**Records**
· · · · ·

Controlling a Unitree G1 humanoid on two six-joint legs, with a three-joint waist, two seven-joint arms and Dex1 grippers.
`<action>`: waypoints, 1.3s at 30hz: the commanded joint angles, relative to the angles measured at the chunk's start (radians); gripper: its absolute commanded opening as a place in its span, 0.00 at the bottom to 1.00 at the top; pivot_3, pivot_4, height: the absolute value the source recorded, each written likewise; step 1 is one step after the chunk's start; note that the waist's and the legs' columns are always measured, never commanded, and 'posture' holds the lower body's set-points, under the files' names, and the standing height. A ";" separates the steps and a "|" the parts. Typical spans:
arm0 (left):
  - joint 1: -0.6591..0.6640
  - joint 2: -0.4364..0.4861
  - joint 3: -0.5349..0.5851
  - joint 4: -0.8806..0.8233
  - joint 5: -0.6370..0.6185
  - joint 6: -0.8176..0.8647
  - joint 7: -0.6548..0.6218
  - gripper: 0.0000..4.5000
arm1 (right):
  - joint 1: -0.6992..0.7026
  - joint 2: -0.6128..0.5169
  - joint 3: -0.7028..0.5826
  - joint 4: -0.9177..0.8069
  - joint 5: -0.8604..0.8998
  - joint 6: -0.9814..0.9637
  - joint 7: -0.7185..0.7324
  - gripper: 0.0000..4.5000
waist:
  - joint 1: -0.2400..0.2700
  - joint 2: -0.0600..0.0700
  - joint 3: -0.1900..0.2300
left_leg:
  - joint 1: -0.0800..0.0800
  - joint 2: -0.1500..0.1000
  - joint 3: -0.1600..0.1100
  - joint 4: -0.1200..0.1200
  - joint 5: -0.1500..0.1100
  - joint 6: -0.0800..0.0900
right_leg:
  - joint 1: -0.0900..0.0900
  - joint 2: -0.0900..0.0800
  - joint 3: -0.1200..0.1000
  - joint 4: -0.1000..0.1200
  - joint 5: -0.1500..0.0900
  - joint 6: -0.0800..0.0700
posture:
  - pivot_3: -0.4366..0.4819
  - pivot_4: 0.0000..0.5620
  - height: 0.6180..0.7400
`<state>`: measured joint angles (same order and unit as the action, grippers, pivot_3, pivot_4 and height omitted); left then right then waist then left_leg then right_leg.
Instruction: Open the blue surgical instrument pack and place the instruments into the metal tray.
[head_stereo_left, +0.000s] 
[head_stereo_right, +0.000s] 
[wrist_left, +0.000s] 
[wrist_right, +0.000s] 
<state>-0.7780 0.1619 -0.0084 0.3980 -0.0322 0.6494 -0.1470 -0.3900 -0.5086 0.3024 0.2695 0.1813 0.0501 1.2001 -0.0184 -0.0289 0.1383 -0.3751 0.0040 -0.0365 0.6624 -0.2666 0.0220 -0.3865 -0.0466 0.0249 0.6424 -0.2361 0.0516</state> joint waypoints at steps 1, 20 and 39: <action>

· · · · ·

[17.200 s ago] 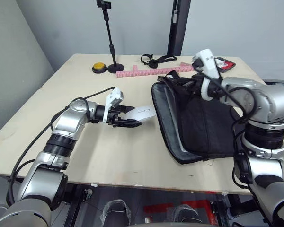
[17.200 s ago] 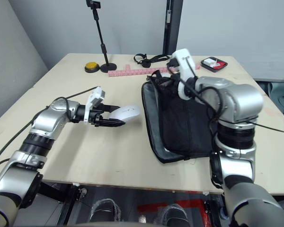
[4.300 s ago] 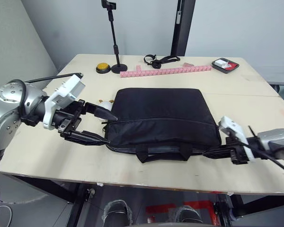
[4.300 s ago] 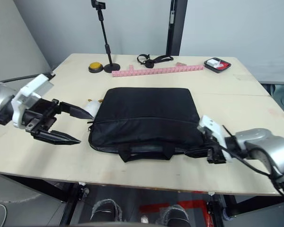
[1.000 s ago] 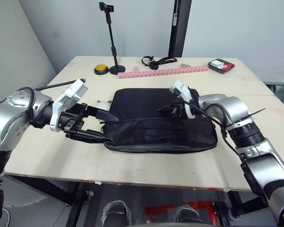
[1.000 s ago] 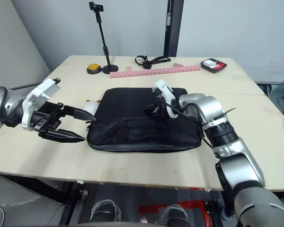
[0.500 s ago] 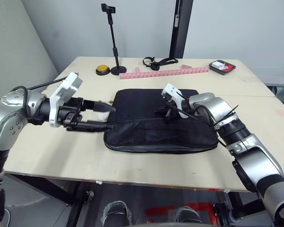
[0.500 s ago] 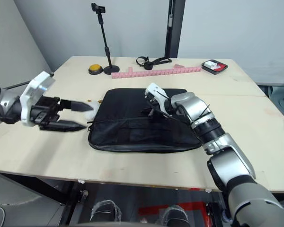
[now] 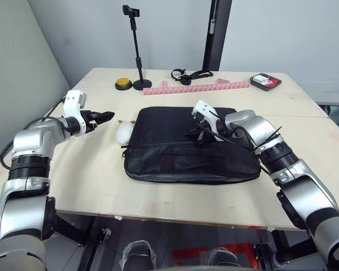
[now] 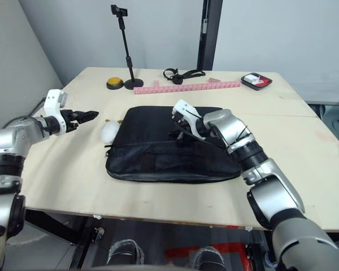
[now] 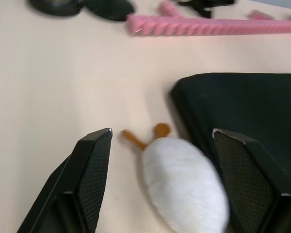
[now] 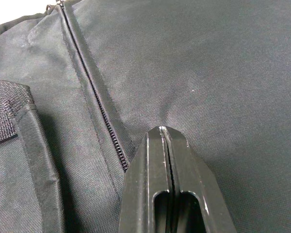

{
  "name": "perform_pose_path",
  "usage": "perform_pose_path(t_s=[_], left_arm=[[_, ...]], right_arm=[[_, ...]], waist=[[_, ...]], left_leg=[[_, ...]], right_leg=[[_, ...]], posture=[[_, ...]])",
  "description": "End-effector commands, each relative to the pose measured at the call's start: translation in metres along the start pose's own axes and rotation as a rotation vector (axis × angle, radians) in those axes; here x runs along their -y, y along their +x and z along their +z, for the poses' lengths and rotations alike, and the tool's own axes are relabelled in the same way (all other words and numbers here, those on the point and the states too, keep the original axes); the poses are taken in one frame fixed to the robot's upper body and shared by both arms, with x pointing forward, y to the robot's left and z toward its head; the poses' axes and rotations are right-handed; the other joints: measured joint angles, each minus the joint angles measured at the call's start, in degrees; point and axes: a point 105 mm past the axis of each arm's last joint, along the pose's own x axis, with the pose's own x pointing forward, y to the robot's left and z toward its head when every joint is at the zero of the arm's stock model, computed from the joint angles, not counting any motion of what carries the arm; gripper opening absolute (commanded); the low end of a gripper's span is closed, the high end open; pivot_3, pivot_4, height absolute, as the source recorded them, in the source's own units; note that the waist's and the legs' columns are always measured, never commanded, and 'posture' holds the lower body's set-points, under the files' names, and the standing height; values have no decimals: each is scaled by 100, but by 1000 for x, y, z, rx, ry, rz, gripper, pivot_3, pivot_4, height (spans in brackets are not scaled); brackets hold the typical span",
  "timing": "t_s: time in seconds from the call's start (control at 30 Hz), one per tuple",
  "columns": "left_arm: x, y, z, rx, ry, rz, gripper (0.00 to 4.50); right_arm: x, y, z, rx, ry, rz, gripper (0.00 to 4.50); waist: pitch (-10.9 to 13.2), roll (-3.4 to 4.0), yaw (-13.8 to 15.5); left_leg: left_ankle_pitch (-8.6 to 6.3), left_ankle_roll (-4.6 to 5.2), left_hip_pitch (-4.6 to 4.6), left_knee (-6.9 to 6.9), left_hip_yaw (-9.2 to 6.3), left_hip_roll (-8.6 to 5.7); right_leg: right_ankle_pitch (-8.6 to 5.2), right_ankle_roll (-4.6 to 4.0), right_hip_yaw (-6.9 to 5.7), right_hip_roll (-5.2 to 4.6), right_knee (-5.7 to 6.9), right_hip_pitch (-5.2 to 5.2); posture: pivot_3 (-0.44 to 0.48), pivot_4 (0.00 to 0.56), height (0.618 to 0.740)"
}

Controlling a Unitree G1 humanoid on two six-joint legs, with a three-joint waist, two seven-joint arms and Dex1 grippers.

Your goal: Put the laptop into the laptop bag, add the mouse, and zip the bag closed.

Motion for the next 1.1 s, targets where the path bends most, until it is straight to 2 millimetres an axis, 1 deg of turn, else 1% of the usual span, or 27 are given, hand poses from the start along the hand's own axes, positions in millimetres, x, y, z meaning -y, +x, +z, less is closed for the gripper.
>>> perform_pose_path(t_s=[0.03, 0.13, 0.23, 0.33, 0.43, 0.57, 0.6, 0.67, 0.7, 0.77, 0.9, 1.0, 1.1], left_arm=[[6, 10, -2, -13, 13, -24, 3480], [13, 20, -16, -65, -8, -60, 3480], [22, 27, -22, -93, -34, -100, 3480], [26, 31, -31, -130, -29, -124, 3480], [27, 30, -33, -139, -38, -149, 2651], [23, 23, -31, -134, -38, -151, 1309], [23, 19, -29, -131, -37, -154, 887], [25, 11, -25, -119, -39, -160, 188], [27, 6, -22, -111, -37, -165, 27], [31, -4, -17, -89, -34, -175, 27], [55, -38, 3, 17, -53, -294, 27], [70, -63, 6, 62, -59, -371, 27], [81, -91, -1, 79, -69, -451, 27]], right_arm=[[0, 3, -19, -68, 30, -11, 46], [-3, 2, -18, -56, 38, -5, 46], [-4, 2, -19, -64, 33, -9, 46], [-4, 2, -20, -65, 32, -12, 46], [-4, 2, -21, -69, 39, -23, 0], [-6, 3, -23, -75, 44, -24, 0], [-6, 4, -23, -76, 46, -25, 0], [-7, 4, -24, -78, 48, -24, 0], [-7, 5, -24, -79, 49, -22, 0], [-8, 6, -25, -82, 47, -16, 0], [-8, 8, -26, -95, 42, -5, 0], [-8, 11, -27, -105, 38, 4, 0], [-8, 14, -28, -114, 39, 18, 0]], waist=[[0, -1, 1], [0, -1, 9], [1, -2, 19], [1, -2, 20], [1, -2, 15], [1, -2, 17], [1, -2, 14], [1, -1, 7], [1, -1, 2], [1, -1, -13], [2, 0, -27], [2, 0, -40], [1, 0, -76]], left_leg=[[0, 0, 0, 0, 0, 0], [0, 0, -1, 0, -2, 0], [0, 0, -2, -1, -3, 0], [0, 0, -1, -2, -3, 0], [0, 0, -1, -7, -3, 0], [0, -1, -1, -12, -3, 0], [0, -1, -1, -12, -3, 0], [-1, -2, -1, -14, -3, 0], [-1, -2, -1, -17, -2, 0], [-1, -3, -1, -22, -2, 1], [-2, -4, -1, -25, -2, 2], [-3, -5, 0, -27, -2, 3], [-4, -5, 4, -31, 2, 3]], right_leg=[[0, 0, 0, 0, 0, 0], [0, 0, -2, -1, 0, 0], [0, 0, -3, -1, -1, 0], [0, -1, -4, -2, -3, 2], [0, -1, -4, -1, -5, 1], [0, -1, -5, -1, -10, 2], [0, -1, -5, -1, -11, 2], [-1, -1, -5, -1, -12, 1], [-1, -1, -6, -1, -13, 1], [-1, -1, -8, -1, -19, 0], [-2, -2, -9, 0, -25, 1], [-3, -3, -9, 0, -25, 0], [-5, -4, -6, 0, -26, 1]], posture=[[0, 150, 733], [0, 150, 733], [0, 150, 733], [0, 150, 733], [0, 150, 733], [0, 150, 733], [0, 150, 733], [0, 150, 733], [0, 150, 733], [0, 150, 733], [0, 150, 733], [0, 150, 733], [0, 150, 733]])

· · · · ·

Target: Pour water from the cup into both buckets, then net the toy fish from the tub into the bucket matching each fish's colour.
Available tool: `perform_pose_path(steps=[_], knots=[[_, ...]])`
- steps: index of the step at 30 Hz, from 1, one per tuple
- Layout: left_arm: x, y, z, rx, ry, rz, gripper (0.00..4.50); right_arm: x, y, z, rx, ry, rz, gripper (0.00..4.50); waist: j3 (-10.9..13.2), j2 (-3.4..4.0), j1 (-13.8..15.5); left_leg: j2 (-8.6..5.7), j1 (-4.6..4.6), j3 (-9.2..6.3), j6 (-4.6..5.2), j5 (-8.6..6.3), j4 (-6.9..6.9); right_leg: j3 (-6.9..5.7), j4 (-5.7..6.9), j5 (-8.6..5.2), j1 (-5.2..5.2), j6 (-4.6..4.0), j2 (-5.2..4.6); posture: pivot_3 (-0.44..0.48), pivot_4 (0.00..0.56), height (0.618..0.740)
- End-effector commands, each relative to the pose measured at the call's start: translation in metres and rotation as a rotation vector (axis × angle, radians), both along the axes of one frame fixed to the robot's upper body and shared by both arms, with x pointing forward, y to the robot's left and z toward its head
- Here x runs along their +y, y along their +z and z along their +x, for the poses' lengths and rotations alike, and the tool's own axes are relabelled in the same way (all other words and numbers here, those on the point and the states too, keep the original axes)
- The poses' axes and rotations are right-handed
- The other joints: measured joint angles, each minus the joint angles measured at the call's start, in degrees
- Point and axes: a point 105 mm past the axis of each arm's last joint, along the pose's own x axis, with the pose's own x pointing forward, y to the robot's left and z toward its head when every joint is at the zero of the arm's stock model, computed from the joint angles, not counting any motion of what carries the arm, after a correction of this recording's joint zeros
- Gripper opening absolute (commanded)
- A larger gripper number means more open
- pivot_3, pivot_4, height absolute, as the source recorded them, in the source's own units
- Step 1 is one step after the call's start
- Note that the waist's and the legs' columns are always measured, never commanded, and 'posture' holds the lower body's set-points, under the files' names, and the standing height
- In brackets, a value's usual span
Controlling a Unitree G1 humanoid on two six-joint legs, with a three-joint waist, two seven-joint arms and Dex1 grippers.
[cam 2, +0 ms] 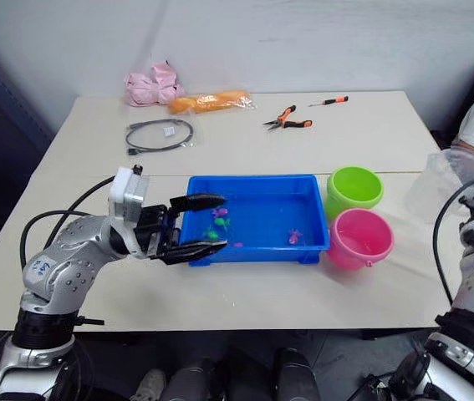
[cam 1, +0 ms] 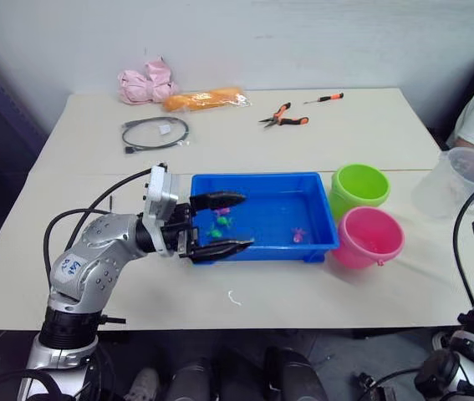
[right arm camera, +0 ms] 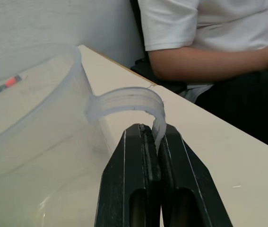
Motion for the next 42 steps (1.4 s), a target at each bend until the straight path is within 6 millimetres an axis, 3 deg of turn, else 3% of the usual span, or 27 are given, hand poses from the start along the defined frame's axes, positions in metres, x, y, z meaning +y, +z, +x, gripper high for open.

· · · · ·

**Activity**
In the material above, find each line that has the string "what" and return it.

**Response area**
  "description": "End-effector commands, each relative to the pose measured at the call's start: translation in metres along the start pose's own axes and rotation as a rotation vector (axis × angle, radians) in those axes; here x runs along their -y, y along their +x and z along their +z, for the poses' lengths and rotations alike, and the tool's own axes are relabelled in the same way (all other words and numbers here, those on the point and the states too, keep the original axes); the poses are taken in one frame fixed to the robot's upper body and shared by both arms, with x pointing forward, y to the robot's left and z toward its head; the poses' axes and rotations are right-handed; the other joints: measured joint angles, each minus the joint angles measured at the call's start, in degrees; point and axes: a point 105 mm past the axis of each arm's last joint, along the pose's own x axis, with the pose's own x pointing forward, y to the robot's left and z toward its head when every joint is at the zero of the arm's stock model, computed from the joint angles, not counting any motion of what carries the arm; gripper opening absolute (commanded); the low end of a gripper's span is closed, the high end open; pivot_3, pivot_4, height absolute, as the source recorded them, in the source's own units; note that the waist's and the legs' columns are always measured, never commanded, and 'posture' holds the lower body's set-points, under the files' names, and the standing height; values have no decimals: each is scaled by 100, but by 1000 for x, y, z, rx, ry, rz, gripper, pivot_3, pivot_4, height (spans in brackets are not scaled); brackets hold the typical span",
- Point and axes: a point 105 mm past the axis of each arm's last joint, along the pose's own x axis, with the pose's own x pointing forward, y to the robot's left and z toward its head when every joint is at the zero of the arm's stock model, computed from the joint angles, not counting any motion of what carries the arm, after a correction of this recording's joint zeros

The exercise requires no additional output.